Specialized tools for translating and publishing OER is one of the possible uses of an API for publishing to open education repositories. Repositories may have general purpose editors for creating content, but they aren’t likely to have great facilities for translating content.
Carl Scheffler and I spent some time in the Geneva airport investigating whether Google Translator Toolkit could be the translation editor of choice for Connexions modules. Translator Toolkit has to be convinced and helped along, however, because it was designed for HTML (web pages), rather than for the structured XML format of Connexions' modules. It just might be possible, however, and advice and comments would be most welcome.

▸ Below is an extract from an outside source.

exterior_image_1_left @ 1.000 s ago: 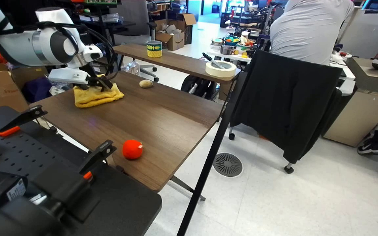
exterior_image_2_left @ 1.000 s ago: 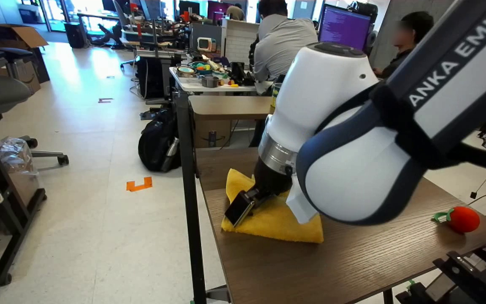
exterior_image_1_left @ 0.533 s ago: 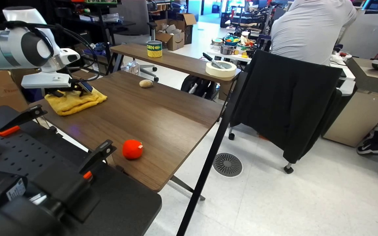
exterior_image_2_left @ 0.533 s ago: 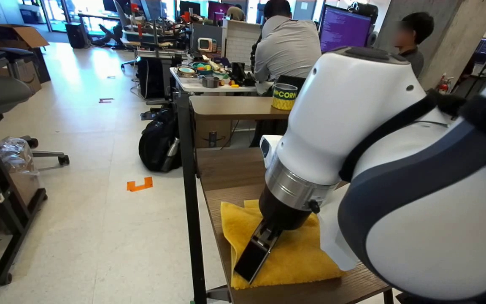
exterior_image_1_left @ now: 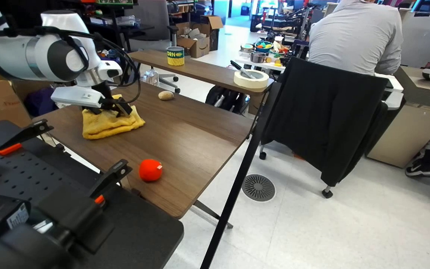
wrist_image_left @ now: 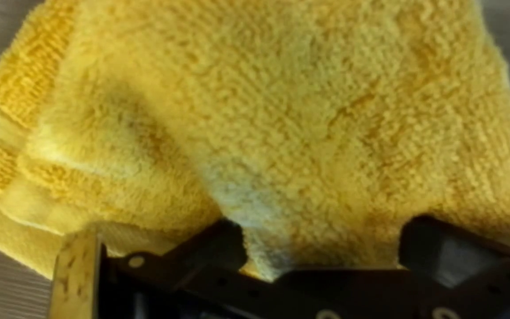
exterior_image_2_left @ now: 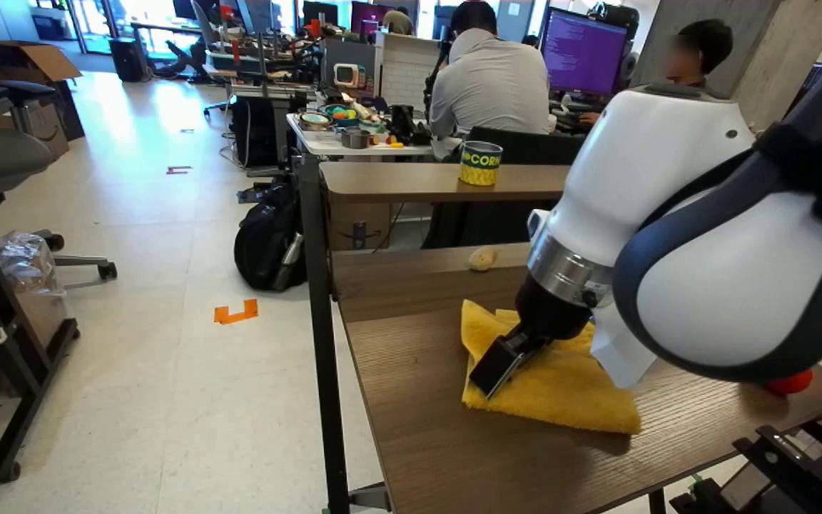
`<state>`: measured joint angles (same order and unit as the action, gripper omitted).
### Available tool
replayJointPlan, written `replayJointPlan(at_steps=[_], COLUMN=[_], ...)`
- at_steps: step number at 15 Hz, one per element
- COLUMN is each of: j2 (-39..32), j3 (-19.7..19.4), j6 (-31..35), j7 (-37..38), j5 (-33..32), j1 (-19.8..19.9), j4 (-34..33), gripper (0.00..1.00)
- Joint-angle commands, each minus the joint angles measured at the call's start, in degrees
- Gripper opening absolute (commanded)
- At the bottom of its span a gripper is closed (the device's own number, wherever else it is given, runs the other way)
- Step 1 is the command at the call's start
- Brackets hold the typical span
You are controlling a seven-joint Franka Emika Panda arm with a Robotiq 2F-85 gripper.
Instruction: Move the red object forward, then use the towel to clean the table
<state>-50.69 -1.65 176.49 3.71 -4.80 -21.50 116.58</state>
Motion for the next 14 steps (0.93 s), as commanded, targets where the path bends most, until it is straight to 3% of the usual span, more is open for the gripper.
replayJointPlan(at_steps=[1, 4, 8, 11, 14], j2=[-4.0, -4.0, -4.1, -2.9, -0.8], j3=[-0.2, -0.9, -4.8, -9.9, -12.4], j6=[-2.0, -4.4, -5.7, -1.1, 3.9], j7=[0.9, 3.6, 5.7, 5.5, 2.8], j5=[2.9, 5.5, 3.2, -0.3, -3.3], j1=[6.6, 8.2, 1.7, -5.8, -9.6], j4=[-2.1, -2.8, -1.7, 2.9, 8.3], gripper=[1.0, 1.0, 1.0, 1.0, 1.0])
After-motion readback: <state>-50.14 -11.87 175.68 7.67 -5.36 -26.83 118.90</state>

The workflow would be just a bit more complicated than the normal route for translation and would look something like this:
- Find a module that you want to tranlsate on Connexions and record its ID. Lets say the module is Electric Circuits - Grade 10, http://cnx.org/content/m32830/latest/. Then the id is “m32830”.

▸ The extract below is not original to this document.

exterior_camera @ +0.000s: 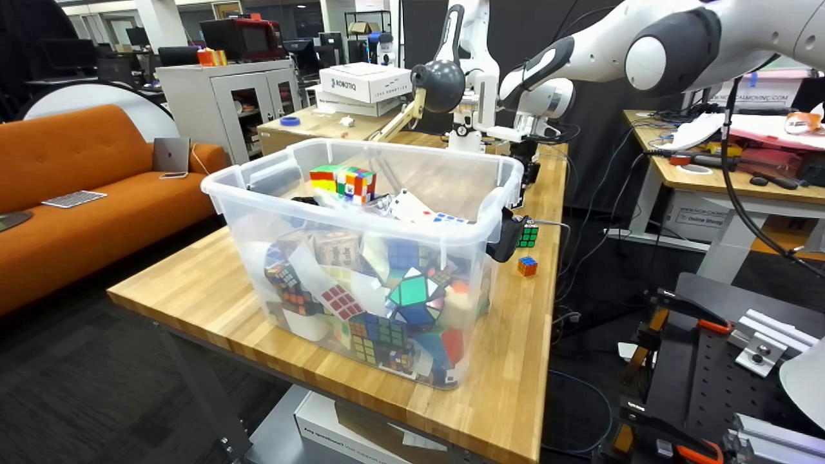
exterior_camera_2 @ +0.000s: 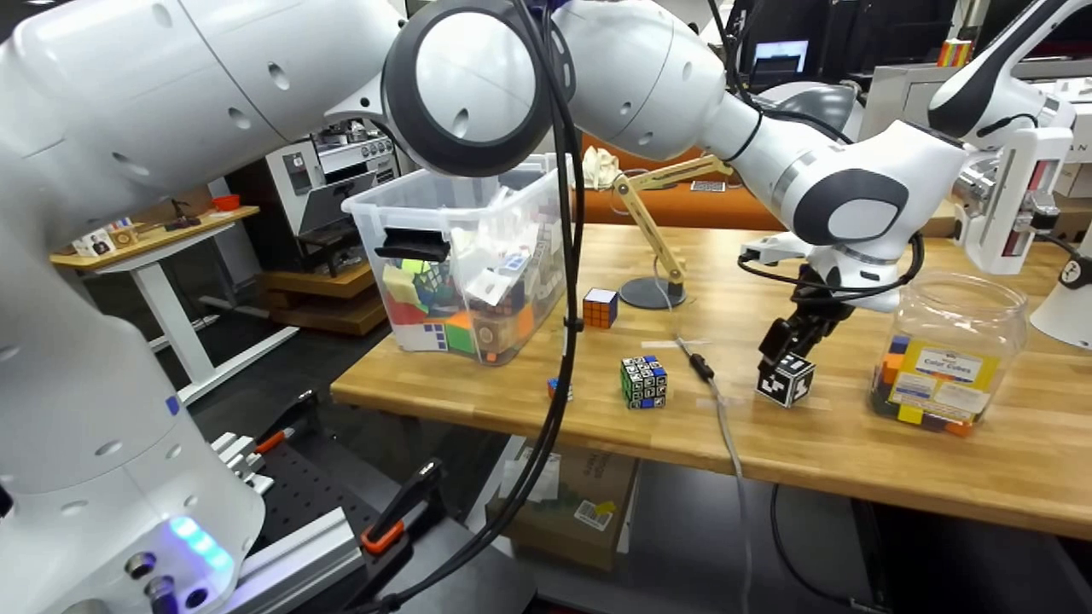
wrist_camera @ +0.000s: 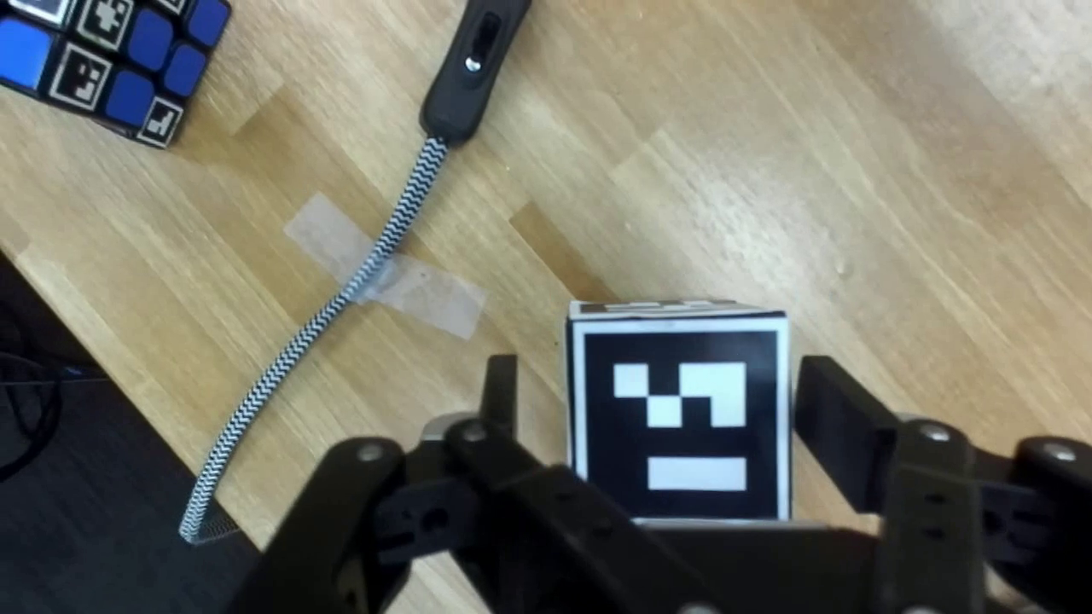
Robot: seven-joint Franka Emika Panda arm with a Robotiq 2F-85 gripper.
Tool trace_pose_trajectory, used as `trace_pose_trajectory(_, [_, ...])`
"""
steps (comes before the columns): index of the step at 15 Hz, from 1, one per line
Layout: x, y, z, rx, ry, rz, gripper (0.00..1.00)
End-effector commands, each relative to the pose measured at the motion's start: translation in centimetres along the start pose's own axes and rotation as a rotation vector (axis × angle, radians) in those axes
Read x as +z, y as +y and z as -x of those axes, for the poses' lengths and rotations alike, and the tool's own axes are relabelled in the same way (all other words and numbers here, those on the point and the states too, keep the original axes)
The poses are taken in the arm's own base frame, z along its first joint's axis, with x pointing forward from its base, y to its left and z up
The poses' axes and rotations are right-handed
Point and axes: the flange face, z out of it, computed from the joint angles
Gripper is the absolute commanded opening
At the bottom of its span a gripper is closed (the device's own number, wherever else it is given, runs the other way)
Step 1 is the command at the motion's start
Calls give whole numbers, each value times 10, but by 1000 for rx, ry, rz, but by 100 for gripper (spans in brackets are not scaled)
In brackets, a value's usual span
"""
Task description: Move the black and white cube to the right, pick up the cube in the middle then place it down again
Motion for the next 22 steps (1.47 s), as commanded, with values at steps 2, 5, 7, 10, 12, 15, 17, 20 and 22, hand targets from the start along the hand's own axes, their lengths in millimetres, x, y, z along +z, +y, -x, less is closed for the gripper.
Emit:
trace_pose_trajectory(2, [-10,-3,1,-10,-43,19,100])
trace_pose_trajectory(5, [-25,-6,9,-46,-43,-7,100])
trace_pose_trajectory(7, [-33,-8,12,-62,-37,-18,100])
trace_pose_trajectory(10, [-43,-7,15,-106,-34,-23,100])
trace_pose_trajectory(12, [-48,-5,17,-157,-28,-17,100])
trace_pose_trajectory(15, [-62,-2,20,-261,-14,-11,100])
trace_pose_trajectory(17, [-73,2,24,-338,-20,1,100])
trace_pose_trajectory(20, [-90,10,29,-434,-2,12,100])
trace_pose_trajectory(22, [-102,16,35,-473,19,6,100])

- Open Google Translator Toolkit and select a URL something like this: http://www.coolhelperservice.org/cnxtranslate/m32830. This would fetch the module in a format that Google Translate can use well.

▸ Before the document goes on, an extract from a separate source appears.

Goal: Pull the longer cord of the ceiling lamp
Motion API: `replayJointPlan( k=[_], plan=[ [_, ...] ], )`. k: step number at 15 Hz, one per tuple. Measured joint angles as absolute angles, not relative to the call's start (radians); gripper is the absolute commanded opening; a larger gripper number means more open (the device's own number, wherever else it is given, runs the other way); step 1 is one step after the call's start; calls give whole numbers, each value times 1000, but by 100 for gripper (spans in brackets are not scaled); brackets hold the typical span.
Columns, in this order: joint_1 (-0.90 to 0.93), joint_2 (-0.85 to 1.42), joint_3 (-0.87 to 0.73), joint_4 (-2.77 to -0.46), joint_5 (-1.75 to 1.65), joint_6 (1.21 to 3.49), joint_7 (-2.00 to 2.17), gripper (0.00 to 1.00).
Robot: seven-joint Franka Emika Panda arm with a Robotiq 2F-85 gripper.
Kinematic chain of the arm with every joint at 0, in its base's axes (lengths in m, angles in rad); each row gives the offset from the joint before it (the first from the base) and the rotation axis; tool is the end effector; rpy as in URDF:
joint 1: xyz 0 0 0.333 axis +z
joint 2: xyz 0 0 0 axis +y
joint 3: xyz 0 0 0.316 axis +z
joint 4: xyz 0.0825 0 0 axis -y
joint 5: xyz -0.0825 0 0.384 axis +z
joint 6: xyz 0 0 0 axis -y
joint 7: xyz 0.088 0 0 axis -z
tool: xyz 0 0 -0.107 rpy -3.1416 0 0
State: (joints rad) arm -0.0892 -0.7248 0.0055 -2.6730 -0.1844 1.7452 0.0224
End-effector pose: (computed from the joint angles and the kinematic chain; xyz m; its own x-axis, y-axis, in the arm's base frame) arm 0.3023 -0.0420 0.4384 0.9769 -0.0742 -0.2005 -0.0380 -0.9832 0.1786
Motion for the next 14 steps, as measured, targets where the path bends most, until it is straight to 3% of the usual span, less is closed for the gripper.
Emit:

- Translate it using the Translator Toolkit.
- Save the file to your laptop.
- Go to something like http://www.coolhelperservice.org/cnxpublish and upload the saved file. Fill out a bit of information and then push a button to sign the license and publish it to Connexions.
Does that work flow seem reasonable? Is there a better work flow that you can think of and suggest?
Some technical details for those that are interested. Those that aren't can safely stop here and still be able to give feedback on the process from a translator's perspective.
Google Translator Toolkit doesn't work with XML formats. But Connexions does produce an HTML format for modules that can be be converted back into Connexions XML without any loss. So the “coolhelperservice” needs to retrieve the module, format it in HTML for the translator toolkit, and then do the opposite transform (HTML → CNXML) on the way back into Connexions.
To get the HTML for the body of a module from Connexions, you append “/body” to the module URL. And the module metadata (title and such) is available by appending /metadata to the module URL. So with the module ID, the “coolhelperservice” can put together a nice package of HTML for the translator to use, and still be able to reconstruct the XML to publish the translated version.
One tricky bit is that Google Translator Toolkit makes a mess of the mathematics that comes in from Connexions, so the math has to be protected somehow. Carl and I experimented with a few ideas for how to do that, and toolkit didn't cooperate with most of those, but Carl came up with the idea of putting all the math into an HTML id. Amazingly, that worked. It comes out all escaped, but that is good enough. (Toolkit won't keep around a random attribute, so “id” was the way to go). Carl is pretty sure that there is a webservice that will take a snippet of mathml and give back an image. He is going to investigate that further. So in principle, you can stuff the math into an image ID (so it doesn't get lost) and replace the math with a URL to this service that will render the math. The translator won't be able to translate words that were inside the math, but Carl had previously looked around and that isn't very common, so this might just be good enough.
At the end, the “coolhelperservice” will use a publishing API (SWORD V2) to publish the translation back to Connexions. Implementing that API is part of my fellowship work so it is coming later this year. There will have to be a bit of license signing back at Connexions, but the “coolhelperservice” can make that smoother also.
I think something like this could work. What do you think? And did we miss some clever idea or service that could be of help? Actually, I am sure we did since this was a 2 hour experiment. So send help, advice, etc. Carl will keep investigating, and maybe we will have some screenshots to clarify all this for a future post.